**Task prompt:**
Leaving the pictures aside, return the listing exactly as it appears.

**Data for the task:**
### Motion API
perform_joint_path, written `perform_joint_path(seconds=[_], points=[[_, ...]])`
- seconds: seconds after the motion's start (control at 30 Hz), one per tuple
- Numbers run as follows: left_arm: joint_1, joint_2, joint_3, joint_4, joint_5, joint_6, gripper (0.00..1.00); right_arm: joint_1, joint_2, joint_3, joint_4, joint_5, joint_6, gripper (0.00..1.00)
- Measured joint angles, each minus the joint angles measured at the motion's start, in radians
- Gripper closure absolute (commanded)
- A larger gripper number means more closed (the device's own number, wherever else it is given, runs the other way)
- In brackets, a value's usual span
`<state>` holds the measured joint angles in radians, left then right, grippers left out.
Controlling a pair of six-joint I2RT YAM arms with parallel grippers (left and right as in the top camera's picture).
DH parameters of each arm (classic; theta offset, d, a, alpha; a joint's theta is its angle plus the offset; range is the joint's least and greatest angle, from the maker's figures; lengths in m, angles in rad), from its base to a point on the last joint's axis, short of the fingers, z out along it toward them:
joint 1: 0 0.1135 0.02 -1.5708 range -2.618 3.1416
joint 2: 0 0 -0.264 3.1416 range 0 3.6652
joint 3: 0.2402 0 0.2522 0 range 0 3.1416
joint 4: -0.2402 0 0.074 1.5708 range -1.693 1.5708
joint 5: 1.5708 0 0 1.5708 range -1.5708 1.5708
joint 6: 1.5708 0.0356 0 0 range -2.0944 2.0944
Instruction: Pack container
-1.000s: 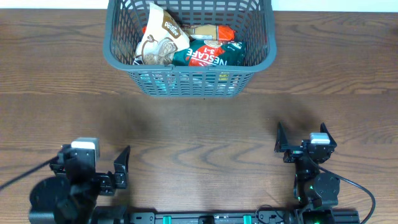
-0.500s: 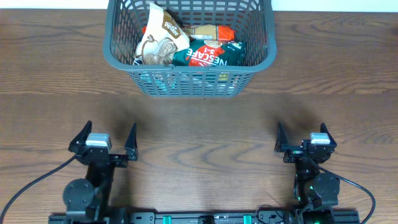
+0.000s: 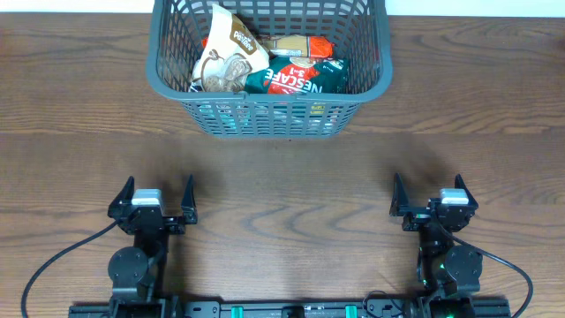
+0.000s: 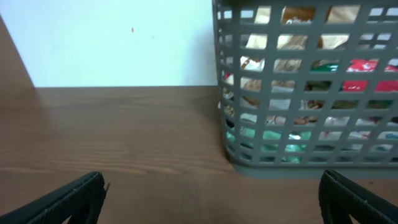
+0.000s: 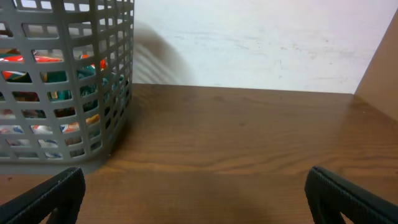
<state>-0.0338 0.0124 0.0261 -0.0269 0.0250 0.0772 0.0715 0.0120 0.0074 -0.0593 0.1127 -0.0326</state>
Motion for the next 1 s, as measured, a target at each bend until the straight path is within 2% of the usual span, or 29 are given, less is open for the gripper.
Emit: perform_joint_path(seconds=[1.0], points=[[0.000,0.008,-0.001,-0.010,0.028,-0.026,0.01,0.000,0.000,0.000,0.000,0.000,0.000,0.01]])
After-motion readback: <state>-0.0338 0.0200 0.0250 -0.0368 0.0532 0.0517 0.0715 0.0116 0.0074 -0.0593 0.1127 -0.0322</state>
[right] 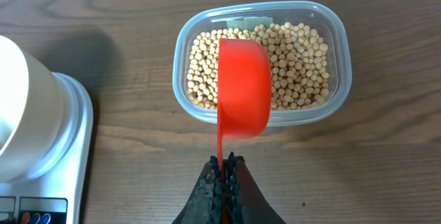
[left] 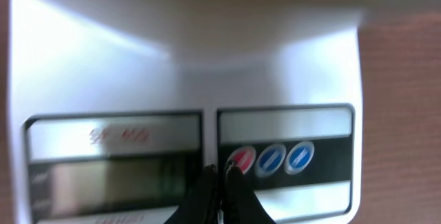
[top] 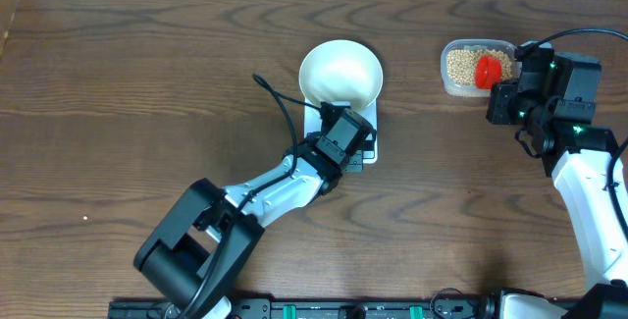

**Output below:**
### Motion API
perform_joint_path, written `perform_joint_path(seconds=[_], points=[[_, ...]])`
- seconds: seconds after the motion's start (control at 30 Hz), one per tuple
- Numbers run as follows: left_arm: joint_1, joint_2, joint_3, joint_4, joint_5, joint_6, gripper (0.00..1.00); right_arm: joint_1, joint_2, joint_3, joint_4, joint_5, joint_6, gripper (0.00..1.00)
- Measured joint angles, each minus the joint angles measured at the motion's start, in radians
- Gripper closure absolute (commanded)
- A larger gripper number means more closed (the device's own number, wherever else it is given, runs the other way)
- In brackets, a value's usual span
`<state>` holds the measured joint angles in radians, left then right, grippers left out.
Controlling a pair of six-joint I2RT YAM arms with parallel grippers (left and right as in the top camera's picture).
DH parameters of each arm (classic; theta offset, d, a, alpha; a joint's theta is its angle plus the offset; range is the joint's least and greatest angle, from the maker's figures; lengths in m, angles in rad), from its base to a point on the last joint's axis, short of the fingers, z out along it toward them:
joint 1: 0 0.1135 0.02 -1.5708 range -2.618 3.1416
joint 2: 0 0 -0.264 3.1416 range 0 3.6652
joint 3: 0.2402 0 0.2522 0 range 0 3.1416
joint 4: -0.2402 0 0.074 1.5708 range -1.693 1.5708
joint 5: 1.5708 0 0 1.5708 range -1.5708 1.5708
joint 6: 1.5708 0.0356 0 0 range -2.0944 2.0944
Instruction: Pack container
-1.000s: 
-0.500s: 
+0.000s: 
+0.000s: 
+0.000s: 
<state>-0.0338 0.0124 0.0261 -0.0269 0.0250 0.0772 0.0715 0.0120 0.0074 -0.0593 0.1127 -0.0326</state>
Motion for the next 1 s, as measured, a target at each bend until the straight path is within 2% of the usual span, or 29 are given, less is open for the gripper.
Emit: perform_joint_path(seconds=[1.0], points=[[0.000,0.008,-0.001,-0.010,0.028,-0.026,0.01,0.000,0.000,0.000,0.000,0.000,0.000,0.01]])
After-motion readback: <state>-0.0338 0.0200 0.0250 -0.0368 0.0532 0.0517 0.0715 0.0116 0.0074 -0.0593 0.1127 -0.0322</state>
[right] 
[left] 
[top] 

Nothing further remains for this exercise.